Segment Start: Records to process

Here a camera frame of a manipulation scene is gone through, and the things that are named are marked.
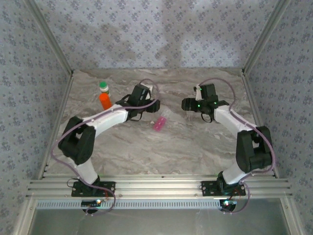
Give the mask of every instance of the blue floral wallpaper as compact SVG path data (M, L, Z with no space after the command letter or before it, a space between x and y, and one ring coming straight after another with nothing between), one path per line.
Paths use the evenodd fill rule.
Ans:
M0 234L37 176L68 74L22 0L0 1Z
M36 0L72 69L242 67L277 0Z
M249 75L271 129L282 177L289 177L313 235L313 1L292 0Z

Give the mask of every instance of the green bottle cap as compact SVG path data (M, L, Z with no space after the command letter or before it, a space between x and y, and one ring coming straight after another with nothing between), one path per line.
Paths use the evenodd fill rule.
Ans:
M100 88L106 88L107 83L106 82L100 82Z

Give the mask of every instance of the gray marble tabletop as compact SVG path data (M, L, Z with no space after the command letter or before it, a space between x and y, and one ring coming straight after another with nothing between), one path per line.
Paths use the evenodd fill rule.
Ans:
M143 78L155 81L160 89L161 109L144 113L139 122L127 121L102 133L95 140L92 162L99 174L218 174L235 161L235 137L221 124L206 123L199 113L181 109L181 101L195 97L193 87L206 78L220 77L235 89L234 110L254 122L252 109L239 71L219 69L178 70L90 70L75 71L73 84L61 121L58 138L72 116L80 118L101 112L99 82L106 81L112 103L130 94ZM232 101L230 88L214 81L220 100ZM154 122L165 108L171 116L160 132ZM56 156L68 159L59 149ZM70 173L50 160L48 173Z

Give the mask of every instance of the patterned wallpaper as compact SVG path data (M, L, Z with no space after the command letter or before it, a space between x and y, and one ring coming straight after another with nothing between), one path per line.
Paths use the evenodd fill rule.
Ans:
M242 67L277 0L36 0L72 69Z
M36 177L68 75L22 0L0 1L0 234Z
M249 78L271 129L282 177L289 177L313 235L313 1L292 0Z

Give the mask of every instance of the pink eraser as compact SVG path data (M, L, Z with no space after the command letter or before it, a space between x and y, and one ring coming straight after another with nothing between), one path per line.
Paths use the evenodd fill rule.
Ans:
M155 125L153 126L153 129L155 131L160 131L162 127L165 125L167 118L160 116L158 120L156 121Z

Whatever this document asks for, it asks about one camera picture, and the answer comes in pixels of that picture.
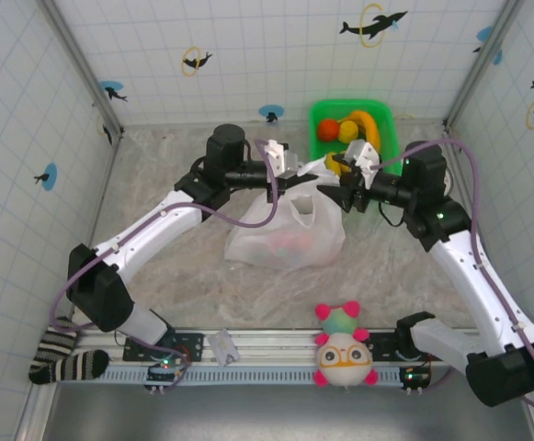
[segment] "tiled wall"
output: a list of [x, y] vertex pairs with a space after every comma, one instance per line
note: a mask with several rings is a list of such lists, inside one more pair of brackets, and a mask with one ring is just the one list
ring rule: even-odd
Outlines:
[[[0, 440], [17, 430], [68, 252], [96, 212], [111, 147], [91, 103], [34, 0], [0, 0]], [[56, 180], [35, 184], [50, 163]]]
[[503, 52], [456, 129], [480, 159], [487, 251], [534, 319], [534, 0], [520, 11]]
[[[58, 0], [124, 124], [307, 119], [326, 98], [444, 118], [504, 0]], [[346, 31], [406, 12], [372, 40]], [[210, 54], [196, 71], [183, 59]]]

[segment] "green plastic bin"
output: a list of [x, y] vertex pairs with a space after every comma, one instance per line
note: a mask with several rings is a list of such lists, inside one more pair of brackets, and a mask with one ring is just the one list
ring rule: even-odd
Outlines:
[[[317, 137], [318, 123], [322, 119], [342, 119], [353, 110], [364, 110], [375, 119], [381, 136], [381, 158], [384, 161], [399, 154], [399, 143], [393, 124], [390, 109], [380, 101], [374, 99], [325, 99], [318, 101], [310, 109], [310, 156], [318, 159], [330, 152], [340, 153], [347, 149], [347, 145], [340, 141], [320, 141]], [[402, 163], [392, 164], [385, 168], [388, 173], [402, 174]]]

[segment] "striped sock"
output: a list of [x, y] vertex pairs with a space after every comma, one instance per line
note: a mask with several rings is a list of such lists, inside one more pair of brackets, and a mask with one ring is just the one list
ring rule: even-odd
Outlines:
[[67, 356], [29, 374], [34, 384], [48, 384], [69, 379], [96, 379], [105, 372], [109, 355], [100, 349]]
[[[74, 323], [66, 317], [58, 317], [56, 322], [62, 328], [70, 328], [74, 326]], [[59, 333], [51, 326], [48, 326], [48, 329], [38, 344], [38, 350], [36, 351], [34, 360], [29, 367], [30, 379], [32, 373], [37, 372], [54, 361], [69, 356], [73, 352], [75, 344], [76, 333], [63, 334]]]

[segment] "plush toy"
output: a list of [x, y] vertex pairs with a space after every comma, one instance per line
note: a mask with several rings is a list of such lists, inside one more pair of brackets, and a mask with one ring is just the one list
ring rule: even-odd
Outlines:
[[360, 305], [354, 300], [342, 306], [319, 304], [315, 307], [315, 315], [324, 328], [315, 338], [320, 346], [314, 378], [318, 386], [357, 386], [363, 381], [372, 386], [377, 383], [373, 357], [362, 343], [369, 338], [369, 331], [357, 327], [359, 312]]

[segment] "white plastic bag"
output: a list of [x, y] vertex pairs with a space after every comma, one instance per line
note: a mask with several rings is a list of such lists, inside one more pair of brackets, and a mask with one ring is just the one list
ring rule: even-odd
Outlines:
[[[261, 228], [234, 227], [225, 247], [226, 260], [292, 271], [331, 264], [345, 240], [342, 211], [317, 189], [337, 184], [324, 159], [306, 164], [298, 173], [318, 179], [292, 187], [278, 200], [275, 218]], [[259, 195], [241, 221], [259, 222], [271, 211], [265, 193]]]

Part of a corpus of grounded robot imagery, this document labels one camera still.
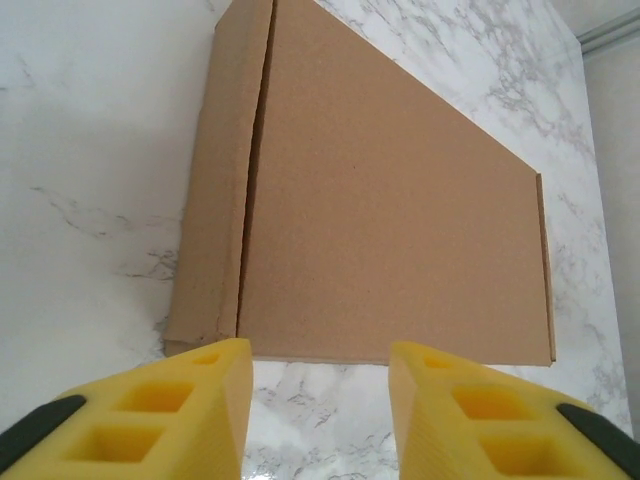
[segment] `marble surface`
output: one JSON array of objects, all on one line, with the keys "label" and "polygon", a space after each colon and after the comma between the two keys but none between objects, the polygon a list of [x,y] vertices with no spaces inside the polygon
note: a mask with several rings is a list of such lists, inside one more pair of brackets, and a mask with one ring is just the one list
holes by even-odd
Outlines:
[{"label": "marble surface", "polygon": [[[160,357],[227,1],[0,3],[0,429]],[[320,3],[542,172],[558,361],[630,429],[578,44],[542,0]],[[246,479],[397,478],[386,369],[258,362]]]}]

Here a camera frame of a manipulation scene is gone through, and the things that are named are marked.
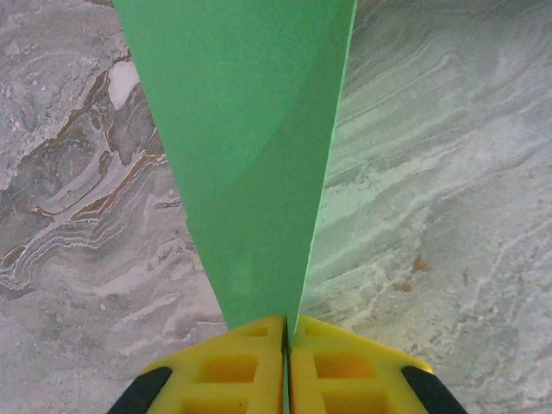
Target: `yellow plastic block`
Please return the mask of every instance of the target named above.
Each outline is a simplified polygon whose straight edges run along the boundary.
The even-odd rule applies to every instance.
[[[300,317],[291,355],[293,414],[427,414],[401,373],[417,358],[311,317]]]
[[[265,317],[150,364],[172,374],[147,414],[281,414],[283,317]]]

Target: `gray marble surface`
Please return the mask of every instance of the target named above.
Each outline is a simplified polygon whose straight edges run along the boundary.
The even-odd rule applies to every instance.
[[[552,3],[361,8],[304,313],[550,413]],[[111,1],[0,3],[2,413],[107,411],[225,330],[132,69]]]

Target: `green panel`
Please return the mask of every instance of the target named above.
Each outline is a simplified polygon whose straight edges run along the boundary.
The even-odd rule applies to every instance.
[[[354,0],[116,0],[229,329],[293,336]]]

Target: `marble floor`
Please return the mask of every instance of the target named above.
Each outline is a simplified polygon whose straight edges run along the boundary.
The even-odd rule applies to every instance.
[[[552,3],[361,9],[304,313],[550,413]],[[107,411],[225,330],[111,1],[0,3],[0,97],[0,412]]]

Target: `black rubber edge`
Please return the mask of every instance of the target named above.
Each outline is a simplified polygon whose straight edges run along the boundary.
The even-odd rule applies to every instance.
[[[417,367],[401,369],[428,414],[467,414],[449,389],[432,373]]]
[[[171,368],[160,367],[136,377],[107,414],[147,414],[172,373]]]

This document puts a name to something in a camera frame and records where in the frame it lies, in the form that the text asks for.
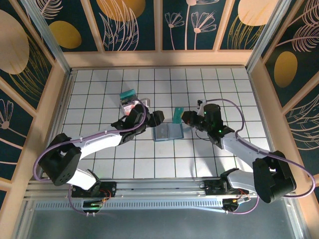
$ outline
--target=flower illustration
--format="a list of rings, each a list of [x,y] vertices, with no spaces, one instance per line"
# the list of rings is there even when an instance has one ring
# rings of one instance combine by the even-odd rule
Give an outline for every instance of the flower illustration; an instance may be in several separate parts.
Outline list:
[[[204,5],[218,2],[219,0],[186,0],[189,6]]]
[[[180,15],[180,12],[179,13],[174,12],[172,15],[170,15],[170,13],[168,12],[165,14],[165,19],[166,19],[166,22],[168,23],[168,27],[170,30],[171,45],[173,47],[173,50],[175,50],[171,29],[174,27],[183,26],[185,25],[185,22],[182,21],[182,16]]]
[[[191,14],[191,23],[195,32],[195,40],[194,40],[194,50],[196,50],[196,39],[197,34],[202,32],[209,32],[216,30],[214,13],[205,13],[203,12],[198,18],[198,12]]]
[[[8,129],[13,113],[13,103],[7,101],[6,105],[3,99],[0,99],[0,126],[2,129]]]

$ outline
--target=floor
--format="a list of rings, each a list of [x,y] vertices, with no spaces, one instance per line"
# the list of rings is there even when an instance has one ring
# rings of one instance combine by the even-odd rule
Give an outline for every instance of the floor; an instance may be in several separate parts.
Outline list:
[[[164,112],[172,122],[175,107],[196,111],[199,99],[229,99],[244,113],[239,133],[253,144],[269,149],[250,81],[244,68],[110,69],[77,71],[63,132],[67,136],[90,135],[123,116],[119,93],[134,89],[139,99],[149,98],[150,112]],[[241,126],[236,108],[216,102],[222,118],[234,130]],[[88,155],[79,168],[93,170],[100,178],[170,178],[219,176],[238,167],[252,171],[239,158],[199,139],[183,125],[184,139],[154,142],[151,129],[135,140]],[[199,137],[207,138],[198,132]]]

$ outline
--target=wall
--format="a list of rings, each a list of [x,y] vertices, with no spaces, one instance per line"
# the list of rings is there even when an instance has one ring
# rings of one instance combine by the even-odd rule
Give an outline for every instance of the wall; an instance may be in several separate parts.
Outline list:
[[[36,2],[71,67],[110,67],[245,65],[278,0]]]
[[[292,1],[271,44],[252,72],[272,141],[287,158],[319,173],[319,2]],[[308,176],[291,167],[297,193],[308,190]],[[313,238],[319,237],[319,189],[299,199]]]
[[[17,2],[0,1],[0,232],[9,238],[64,71]]]

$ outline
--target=white arm segment
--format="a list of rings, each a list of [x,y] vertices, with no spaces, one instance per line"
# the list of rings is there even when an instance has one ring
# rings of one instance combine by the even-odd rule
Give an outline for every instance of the white arm segment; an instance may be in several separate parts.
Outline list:
[[[81,160],[91,153],[100,151],[104,148],[115,147],[119,145],[121,139],[122,136],[120,136],[119,133],[112,133],[96,139],[88,140],[86,142],[75,143],[74,145],[81,148]],[[77,168],[73,177],[67,183],[78,186],[84,190],[88,190],[96,183],[96,178],[89,171],[83,171]]]
[[[239,137],[242,141],[245,141],[247,144],[256,147],[250,142]],[[242,170],[236,170],[230,173],[227,178],[229,184],[232,188],[243,188],[249,191],[255,192],[254,184],[254,174],[253,174],[253,162],[257,158],[263,158],[264,156],[251,150],[250,148],[244,146],[241,142],[236,139],[235,133],[228,133],[221,139],[222,148],[228,152],[231,152],[238,156],[241,160],[249,165],[251,169],[249,172],[244,172]],[[258,148],[259,151],[268,152],[267,150]]]

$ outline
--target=yellow circle
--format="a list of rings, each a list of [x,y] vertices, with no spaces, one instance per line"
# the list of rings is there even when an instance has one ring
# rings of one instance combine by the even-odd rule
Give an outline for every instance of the yellow circle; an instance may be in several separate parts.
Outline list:
[[[0,10],[0,69],[9,74],[21,73],[29,61],[29,42],[20,23]]]
[[[82,43],[79,31],[66,21],[55,21],[49,28],[60,46],[74,49]]]
[[[130,19],[130,16],[125,17],[127,14],[125,14],[122,1],[128,11],[132,9],[136,18],[142,15],[145,9],[145,0],[97,0],[96,2],[107,17],[115,21],[124,21],[124,19]]]
[[[281,87],[287,87],[294,79],[298,67],[296,56],[290,51],[279,55],[275,63],[275,82]]]
[[[265,25],[273,13],[278,0],[240,0],[238,17],[248,26]]]

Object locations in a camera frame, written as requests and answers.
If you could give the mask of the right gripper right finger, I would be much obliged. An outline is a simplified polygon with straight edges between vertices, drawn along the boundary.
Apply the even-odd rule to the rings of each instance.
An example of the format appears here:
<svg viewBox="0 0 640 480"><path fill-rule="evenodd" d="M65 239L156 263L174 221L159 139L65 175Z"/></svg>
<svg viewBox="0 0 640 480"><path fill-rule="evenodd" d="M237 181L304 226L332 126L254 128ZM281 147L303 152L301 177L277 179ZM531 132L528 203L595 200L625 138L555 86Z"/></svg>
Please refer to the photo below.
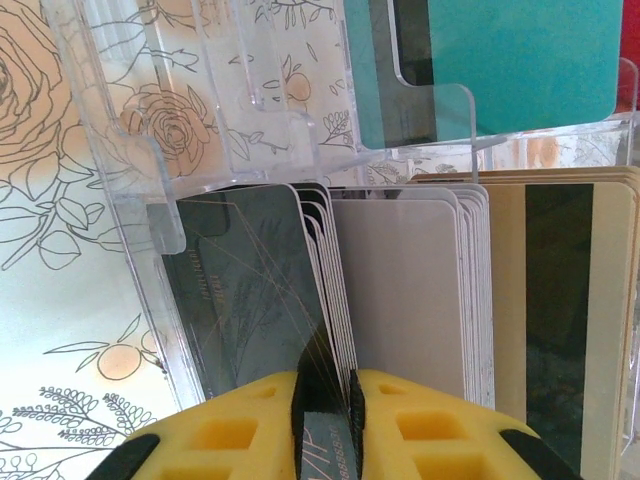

Segment End: Records to process

**What the task asks**.
Say how many lines above contain "white", and give no words besides the number.

**Task result**.
3